Collins’s Shirley Valentine anticipated the emerging discussion about midlife changes and women who won’t resign themselves to being overlooked.
From Stage to Film
It started from Collins playing the starring part of a her career in playwright Willy Russell's stage show from 1986: Shirley Valentine, the desiring and unanticipatedly erotic ordinary woman lead of an escapist midlife comedy.
She was hailed as the toast of London’s West End and New York's Broadway and was then victoriously cast in the blockbuster film version. This closely paralleled the alike transition from theater to film of actress Julie Walters in Russell’s 1980 play, Educating Rita.

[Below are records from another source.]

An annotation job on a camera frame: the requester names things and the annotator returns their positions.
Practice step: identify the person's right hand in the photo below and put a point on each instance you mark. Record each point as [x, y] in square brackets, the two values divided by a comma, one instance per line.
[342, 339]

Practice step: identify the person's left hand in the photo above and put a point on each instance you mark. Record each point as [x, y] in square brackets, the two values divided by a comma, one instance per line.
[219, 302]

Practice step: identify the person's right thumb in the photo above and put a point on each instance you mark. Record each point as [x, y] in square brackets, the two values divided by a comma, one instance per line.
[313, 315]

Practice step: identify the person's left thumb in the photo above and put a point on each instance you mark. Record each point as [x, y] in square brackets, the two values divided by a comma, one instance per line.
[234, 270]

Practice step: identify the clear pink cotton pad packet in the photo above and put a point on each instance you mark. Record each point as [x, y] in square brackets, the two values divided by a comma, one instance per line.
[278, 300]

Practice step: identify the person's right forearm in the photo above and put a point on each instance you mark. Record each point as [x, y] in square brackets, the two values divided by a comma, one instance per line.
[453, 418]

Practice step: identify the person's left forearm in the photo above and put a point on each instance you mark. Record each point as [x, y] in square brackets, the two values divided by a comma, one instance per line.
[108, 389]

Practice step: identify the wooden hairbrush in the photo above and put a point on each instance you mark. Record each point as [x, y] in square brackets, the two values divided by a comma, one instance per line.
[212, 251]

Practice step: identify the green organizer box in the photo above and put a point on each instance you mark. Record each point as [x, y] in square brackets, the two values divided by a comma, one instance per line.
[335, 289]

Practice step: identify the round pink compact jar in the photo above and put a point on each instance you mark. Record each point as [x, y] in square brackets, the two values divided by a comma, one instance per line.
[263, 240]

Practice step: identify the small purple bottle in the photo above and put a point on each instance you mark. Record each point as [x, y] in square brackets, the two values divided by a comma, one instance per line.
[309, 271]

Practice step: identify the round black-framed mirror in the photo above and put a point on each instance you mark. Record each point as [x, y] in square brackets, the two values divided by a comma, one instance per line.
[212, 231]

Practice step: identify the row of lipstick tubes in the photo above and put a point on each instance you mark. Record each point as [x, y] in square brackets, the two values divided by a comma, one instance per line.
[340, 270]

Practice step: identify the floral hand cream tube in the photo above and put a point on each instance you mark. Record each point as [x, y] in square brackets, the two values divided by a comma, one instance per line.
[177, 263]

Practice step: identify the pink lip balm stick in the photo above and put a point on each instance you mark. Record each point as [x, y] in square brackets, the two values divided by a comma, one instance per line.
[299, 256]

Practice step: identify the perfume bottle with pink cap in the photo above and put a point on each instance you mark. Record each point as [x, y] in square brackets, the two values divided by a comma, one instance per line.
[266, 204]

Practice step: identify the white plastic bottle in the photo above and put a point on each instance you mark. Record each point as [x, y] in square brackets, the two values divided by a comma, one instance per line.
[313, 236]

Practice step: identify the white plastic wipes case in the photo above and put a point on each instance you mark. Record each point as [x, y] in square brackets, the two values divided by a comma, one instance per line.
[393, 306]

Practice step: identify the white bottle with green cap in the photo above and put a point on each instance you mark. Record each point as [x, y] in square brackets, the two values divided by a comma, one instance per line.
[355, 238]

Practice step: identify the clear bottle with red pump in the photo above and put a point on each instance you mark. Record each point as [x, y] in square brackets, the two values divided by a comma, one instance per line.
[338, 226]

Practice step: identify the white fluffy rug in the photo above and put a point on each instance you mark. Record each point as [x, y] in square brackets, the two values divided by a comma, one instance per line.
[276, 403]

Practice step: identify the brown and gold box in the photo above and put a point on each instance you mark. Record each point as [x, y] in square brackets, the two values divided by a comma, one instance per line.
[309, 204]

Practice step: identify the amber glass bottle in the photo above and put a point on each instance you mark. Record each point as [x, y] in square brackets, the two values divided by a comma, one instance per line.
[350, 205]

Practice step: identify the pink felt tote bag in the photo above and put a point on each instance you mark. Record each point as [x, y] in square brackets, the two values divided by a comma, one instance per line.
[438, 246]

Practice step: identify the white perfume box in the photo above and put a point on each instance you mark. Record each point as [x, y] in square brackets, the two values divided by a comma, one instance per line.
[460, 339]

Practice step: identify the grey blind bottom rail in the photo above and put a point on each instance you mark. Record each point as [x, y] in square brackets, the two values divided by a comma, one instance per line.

The Story of The Film's Heroine
Her character Shirley is a practical wife from Liverpool who is tired with daily routine in her 40s in a tedious, uninspired nation with boring, unimaginative people. So when she receives the possibility at a free holiday in Greece, she grabs it with enthusiasm and – to the amazement of the boring British holidaymaker she’s gone with – remains once it’s over to experience the authentic life beyond the tourist compound, which means a gloriously sexy escapade with the roguish native, the character Costas, acted with an striking mustache and speech by the performer Tom Conti.
Sassy, sharing the heroine is always breaking the fourth wall to share with us what she’s thinking. It received huge chuckles in cinemas all over the United Kingdom when Costas tells her that he adores her skin lines and she comments to viewers: “Aren’t men full of shit?”
Post-Valentine Work
Following the film, the actress continued to have a active professional life on the theater and on the small screen, including parts on the Doctor Who series, but she was not as fortunate by the movies where there didn’t seem to be a screenwriter in the league of Willy Russell who could give her a genuine lead part.
She was in Roland Joffé’s decent located in Kolkata drama, City of Joy, in the year 1992 and featured as a UK evangelist and Japanese prisoner of war in Bruce Beresford’s Paradise Road in 1997. In director Rodrigo García's trans drama, the 2011 movie Albert Nobbs, Collins returned, in a manner, to the Upstairs, Downstairs setting in which she played a downstairs housekeeper.
However, she discovered herself frequently selected in patronizing and cloying silver-years entertainments about the aged, which were unfitting for her skills, such as nursing home stories like the film Mrs Caldicot's Cabbage War and the movie Quartet, as well as ropey French-set film The Time of Their Lives with Joan Collins.
A Small Comeback in Humor
Director Woody Allen did give her a real comedy role (albeit a brief appearance) in his You Will Meet a Tall Dark Stranger, in which she played the shady fortune teller hinted at by the title.
Yet on film, her performance as Shirley gave her a tremendous time to shine.